PROMPT: Your answer must be the exact lines below, starting with the line with "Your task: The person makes" and going on through the line with "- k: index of", both included, with no pictures.

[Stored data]
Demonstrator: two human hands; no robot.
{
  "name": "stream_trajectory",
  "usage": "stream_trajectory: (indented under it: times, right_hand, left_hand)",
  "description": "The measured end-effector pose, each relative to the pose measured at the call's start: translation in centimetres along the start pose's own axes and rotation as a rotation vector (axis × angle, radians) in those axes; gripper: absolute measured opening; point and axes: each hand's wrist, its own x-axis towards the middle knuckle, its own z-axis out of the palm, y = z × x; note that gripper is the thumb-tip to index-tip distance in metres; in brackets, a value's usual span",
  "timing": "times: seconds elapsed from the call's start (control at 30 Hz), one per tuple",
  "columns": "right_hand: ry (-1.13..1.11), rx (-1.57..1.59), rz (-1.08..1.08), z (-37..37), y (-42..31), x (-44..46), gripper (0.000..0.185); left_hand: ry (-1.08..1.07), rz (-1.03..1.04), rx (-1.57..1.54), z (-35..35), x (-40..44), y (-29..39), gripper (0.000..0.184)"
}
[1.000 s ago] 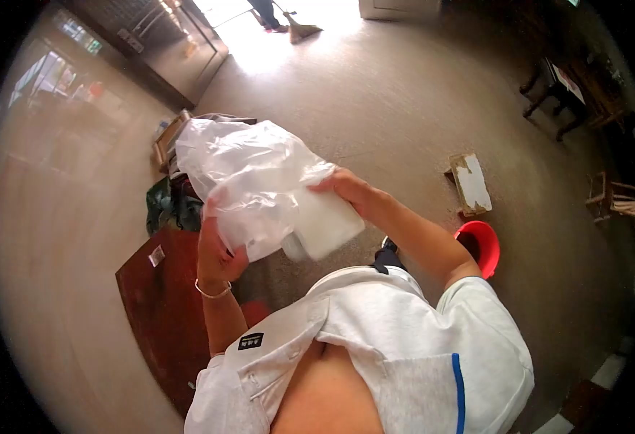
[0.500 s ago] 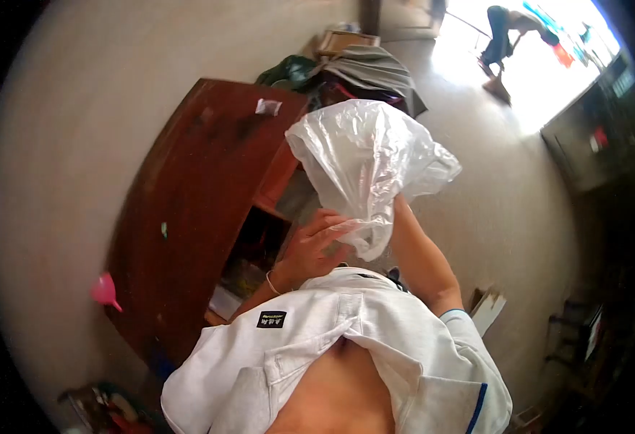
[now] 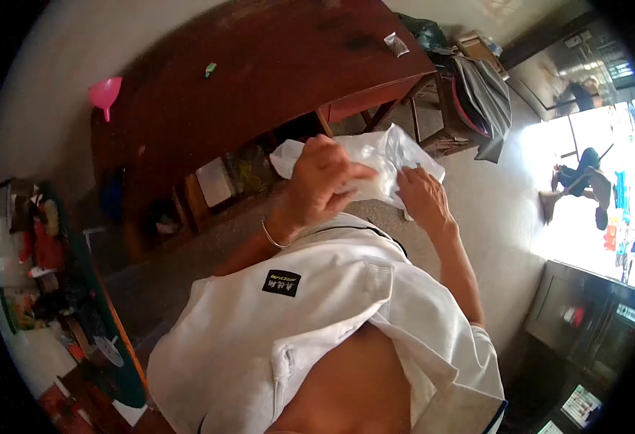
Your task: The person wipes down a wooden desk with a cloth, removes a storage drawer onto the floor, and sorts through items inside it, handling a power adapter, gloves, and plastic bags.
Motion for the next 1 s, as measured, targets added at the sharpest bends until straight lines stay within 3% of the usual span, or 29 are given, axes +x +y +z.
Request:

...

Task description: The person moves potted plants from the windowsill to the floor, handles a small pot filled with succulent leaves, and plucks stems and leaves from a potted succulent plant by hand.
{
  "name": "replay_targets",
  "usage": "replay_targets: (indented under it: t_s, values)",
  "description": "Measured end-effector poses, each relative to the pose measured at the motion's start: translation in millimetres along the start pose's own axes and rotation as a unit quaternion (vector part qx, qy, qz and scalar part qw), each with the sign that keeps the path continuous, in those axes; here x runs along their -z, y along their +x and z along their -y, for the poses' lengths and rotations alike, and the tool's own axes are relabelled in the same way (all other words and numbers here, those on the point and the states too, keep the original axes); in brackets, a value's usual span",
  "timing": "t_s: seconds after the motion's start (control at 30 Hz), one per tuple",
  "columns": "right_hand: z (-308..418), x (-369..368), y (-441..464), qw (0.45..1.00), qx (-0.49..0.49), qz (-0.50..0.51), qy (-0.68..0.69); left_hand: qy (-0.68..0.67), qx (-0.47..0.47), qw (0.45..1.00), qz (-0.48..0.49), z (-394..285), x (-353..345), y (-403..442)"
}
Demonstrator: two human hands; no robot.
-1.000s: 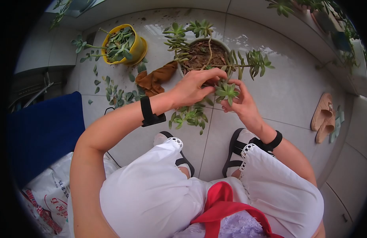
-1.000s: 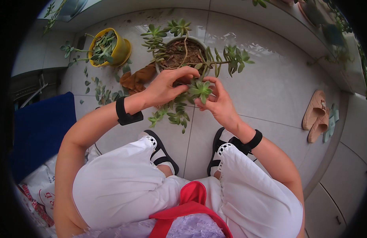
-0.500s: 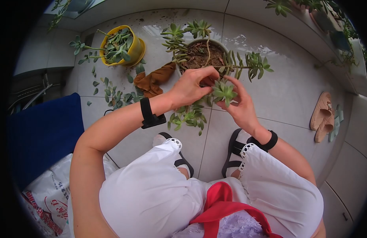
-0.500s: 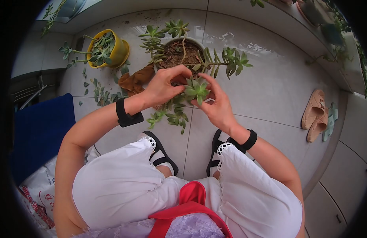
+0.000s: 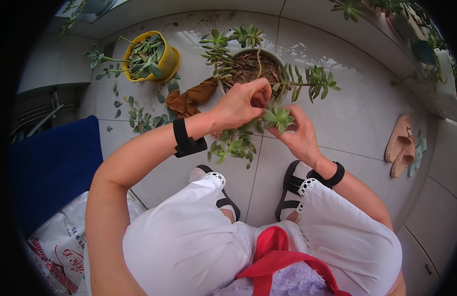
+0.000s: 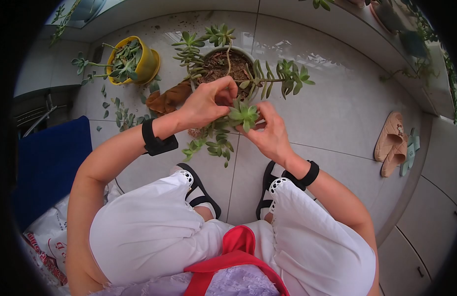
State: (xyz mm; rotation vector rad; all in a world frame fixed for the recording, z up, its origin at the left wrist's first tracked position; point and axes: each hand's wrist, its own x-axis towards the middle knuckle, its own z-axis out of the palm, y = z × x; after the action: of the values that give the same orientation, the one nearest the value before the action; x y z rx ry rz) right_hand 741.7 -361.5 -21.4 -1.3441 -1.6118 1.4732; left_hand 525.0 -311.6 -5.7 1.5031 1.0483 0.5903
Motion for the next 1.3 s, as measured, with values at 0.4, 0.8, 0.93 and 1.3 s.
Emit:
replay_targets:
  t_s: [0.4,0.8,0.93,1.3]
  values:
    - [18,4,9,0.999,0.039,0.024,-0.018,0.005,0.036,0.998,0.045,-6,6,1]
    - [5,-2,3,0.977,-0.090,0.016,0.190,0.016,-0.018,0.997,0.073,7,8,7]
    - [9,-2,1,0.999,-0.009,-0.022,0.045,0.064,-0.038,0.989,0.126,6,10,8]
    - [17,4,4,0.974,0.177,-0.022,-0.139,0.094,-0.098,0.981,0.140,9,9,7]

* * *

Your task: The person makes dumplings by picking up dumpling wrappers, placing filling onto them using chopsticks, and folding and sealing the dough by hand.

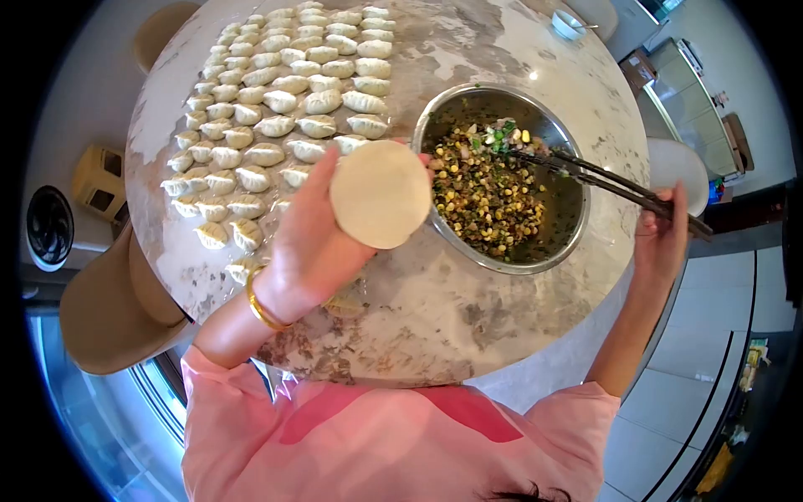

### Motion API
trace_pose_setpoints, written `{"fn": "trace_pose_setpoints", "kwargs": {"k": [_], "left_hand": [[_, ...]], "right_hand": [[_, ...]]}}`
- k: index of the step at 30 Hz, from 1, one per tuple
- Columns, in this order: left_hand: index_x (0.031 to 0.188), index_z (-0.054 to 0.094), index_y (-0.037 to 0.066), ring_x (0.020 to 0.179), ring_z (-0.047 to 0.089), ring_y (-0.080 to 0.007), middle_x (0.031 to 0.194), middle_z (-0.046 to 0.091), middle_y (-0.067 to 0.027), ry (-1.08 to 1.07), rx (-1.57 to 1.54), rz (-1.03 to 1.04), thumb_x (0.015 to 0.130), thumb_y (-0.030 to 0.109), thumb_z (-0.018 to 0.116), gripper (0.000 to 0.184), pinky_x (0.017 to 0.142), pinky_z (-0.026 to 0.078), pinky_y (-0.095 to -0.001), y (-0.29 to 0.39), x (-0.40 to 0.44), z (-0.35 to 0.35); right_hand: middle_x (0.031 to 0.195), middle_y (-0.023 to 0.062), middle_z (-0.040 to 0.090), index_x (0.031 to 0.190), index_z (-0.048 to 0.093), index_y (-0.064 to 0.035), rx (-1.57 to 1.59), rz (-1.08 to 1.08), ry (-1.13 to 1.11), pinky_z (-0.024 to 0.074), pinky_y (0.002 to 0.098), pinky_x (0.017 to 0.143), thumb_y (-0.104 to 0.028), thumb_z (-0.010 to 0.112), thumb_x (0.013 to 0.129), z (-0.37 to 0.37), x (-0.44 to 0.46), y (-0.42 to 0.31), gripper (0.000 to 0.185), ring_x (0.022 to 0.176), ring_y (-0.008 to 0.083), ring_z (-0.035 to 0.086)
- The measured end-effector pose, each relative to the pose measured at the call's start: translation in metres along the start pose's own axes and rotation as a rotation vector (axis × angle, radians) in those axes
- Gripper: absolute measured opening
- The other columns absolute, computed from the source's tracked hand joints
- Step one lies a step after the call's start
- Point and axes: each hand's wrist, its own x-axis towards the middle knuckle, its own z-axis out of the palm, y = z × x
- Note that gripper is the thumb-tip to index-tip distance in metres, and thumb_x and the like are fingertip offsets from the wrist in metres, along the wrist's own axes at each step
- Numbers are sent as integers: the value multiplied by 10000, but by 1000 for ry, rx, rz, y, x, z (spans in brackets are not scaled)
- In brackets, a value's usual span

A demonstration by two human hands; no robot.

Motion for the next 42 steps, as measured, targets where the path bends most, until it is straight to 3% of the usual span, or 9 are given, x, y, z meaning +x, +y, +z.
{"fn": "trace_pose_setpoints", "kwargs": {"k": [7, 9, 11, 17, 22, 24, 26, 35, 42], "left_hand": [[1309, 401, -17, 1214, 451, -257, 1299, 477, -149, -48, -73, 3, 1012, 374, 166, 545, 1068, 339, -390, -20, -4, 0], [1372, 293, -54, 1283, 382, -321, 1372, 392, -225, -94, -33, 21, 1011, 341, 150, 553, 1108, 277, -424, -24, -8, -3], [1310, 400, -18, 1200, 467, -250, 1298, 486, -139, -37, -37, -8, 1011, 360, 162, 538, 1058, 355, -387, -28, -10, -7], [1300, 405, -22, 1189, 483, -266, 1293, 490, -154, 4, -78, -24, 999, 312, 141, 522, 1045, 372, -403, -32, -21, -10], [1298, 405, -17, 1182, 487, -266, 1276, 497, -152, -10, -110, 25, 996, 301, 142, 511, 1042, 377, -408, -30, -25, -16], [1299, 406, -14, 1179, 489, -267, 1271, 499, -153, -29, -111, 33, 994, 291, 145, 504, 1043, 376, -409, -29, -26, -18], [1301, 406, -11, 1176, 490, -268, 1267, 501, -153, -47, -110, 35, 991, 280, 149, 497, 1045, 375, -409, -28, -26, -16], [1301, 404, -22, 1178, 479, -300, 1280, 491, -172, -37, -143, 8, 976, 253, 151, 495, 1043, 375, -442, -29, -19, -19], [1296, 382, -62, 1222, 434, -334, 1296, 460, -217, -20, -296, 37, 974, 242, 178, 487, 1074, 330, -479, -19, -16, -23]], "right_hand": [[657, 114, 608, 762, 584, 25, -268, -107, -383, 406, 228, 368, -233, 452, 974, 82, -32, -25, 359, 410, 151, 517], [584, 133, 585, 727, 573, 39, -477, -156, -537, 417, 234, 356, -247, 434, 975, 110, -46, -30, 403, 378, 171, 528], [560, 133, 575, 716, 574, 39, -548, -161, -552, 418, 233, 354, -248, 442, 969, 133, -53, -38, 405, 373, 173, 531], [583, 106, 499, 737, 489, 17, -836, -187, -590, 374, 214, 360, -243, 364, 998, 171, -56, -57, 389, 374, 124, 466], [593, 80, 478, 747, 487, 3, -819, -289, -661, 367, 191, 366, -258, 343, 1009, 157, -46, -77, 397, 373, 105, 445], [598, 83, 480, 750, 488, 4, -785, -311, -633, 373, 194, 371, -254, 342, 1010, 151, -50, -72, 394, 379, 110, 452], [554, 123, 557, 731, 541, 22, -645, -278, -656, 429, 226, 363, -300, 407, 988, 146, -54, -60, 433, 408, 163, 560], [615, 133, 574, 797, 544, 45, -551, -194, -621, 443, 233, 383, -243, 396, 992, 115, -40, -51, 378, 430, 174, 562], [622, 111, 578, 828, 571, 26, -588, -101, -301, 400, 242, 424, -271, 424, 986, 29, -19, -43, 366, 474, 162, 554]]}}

REPLY:
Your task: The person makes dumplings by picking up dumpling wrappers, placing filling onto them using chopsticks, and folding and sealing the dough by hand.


### Motion API
trace_pose_setpoints, written `{"fn": "trace_pose_setpoints", "kwargs": {"k": [_], "left_hand": [[_, ...]], "right_hand": [[_, ...]]}}`
- k: index of the step at 30 Hz, from 1, one per tuple

There's no more to the answer.